* [Problem] Nothing but the lines below between the line holding "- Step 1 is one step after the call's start" and the line holding "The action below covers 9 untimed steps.", inclusive, should appear in the answer, each set down exactly.
··· Materials provided ···
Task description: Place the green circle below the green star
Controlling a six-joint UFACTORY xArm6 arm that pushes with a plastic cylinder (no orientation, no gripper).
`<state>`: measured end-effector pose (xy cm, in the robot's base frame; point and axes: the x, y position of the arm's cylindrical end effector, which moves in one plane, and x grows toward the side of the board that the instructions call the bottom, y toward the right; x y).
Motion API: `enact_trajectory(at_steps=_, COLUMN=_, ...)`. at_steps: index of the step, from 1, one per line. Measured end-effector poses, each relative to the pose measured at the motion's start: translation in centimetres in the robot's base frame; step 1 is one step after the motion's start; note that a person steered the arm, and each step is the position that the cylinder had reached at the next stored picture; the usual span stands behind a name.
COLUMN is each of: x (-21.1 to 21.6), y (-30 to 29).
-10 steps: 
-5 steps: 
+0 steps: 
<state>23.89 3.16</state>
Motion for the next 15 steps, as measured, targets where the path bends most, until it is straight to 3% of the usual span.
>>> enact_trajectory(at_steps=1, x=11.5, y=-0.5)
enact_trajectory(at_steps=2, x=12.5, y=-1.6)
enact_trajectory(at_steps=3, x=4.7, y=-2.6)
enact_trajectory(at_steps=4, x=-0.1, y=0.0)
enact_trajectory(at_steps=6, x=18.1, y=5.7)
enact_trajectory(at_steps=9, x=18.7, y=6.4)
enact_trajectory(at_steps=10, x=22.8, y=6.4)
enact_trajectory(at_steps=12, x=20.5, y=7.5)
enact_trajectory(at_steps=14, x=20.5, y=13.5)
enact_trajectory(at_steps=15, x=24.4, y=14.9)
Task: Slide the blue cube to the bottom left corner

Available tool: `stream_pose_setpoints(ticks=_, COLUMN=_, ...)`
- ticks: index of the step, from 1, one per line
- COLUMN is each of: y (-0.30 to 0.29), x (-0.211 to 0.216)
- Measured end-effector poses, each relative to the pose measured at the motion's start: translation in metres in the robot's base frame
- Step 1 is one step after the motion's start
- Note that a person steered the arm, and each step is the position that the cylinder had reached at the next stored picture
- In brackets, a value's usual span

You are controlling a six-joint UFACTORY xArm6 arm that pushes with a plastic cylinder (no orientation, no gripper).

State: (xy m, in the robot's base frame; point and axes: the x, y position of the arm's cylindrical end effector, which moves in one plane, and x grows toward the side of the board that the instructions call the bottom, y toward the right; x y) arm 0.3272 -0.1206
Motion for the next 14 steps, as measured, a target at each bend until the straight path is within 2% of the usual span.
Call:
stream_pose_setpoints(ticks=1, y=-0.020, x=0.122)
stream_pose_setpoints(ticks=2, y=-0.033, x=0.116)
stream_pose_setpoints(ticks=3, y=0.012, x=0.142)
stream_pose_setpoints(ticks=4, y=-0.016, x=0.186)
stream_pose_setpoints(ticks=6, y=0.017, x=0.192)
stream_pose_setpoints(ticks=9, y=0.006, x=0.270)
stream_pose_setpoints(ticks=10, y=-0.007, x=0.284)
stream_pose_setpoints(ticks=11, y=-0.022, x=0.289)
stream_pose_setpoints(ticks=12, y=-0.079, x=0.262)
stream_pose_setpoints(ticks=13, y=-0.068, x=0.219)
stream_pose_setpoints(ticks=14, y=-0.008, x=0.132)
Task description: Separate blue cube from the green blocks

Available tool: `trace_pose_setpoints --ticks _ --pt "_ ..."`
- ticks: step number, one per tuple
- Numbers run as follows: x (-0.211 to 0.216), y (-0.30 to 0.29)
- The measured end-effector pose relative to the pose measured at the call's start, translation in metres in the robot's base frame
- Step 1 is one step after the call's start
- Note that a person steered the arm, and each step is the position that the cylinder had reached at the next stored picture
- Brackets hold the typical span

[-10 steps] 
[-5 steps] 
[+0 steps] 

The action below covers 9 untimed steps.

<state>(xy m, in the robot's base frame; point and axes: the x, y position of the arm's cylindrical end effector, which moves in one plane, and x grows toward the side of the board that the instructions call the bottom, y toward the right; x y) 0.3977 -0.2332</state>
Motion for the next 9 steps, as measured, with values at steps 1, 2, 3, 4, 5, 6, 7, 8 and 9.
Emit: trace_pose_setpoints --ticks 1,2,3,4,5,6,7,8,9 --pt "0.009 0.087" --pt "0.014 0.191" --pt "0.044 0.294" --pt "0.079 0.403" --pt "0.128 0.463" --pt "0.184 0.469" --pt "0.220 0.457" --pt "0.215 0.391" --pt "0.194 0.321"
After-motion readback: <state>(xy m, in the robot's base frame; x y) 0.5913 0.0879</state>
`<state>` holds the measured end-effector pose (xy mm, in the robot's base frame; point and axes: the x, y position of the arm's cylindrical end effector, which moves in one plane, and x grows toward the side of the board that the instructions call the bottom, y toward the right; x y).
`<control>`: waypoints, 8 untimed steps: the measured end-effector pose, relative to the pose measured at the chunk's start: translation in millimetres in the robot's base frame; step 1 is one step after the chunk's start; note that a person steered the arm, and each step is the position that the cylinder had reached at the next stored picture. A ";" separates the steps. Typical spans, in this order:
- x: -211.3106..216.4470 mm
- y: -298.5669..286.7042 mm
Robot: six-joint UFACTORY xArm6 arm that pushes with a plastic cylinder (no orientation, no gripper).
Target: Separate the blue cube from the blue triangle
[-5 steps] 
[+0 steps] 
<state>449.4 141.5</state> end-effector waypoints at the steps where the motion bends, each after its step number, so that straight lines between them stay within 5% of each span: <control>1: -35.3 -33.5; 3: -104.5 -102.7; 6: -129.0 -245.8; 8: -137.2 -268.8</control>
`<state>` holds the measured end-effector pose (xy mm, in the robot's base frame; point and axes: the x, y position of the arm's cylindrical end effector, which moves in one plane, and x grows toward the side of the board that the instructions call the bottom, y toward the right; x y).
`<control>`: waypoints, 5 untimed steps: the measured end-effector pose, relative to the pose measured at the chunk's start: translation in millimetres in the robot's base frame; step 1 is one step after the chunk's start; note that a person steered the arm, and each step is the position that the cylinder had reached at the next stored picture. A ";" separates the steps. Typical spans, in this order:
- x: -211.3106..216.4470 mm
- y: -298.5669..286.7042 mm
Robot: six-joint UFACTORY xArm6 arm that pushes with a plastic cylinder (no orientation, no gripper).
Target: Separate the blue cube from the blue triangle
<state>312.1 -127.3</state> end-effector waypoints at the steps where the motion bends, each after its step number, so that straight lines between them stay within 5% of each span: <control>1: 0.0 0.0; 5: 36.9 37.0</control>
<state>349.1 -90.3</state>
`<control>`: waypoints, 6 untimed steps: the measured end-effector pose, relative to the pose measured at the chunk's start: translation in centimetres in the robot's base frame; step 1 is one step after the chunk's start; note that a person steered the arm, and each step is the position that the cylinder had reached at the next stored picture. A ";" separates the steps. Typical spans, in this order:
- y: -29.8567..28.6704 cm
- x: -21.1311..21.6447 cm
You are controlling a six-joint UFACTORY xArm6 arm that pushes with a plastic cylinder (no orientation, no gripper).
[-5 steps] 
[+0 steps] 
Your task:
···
* [Written response]
- Step 1 is one step after the call's start
- Note that a person steered the arm, and each step is the position that the cylinder had reached at the next stored picture
- Brackets hold the typical span

[-10 steps] 
[-5 steps] 
[+0 steps] 

The action below covers 9 untimed steps.

No further output is needed here.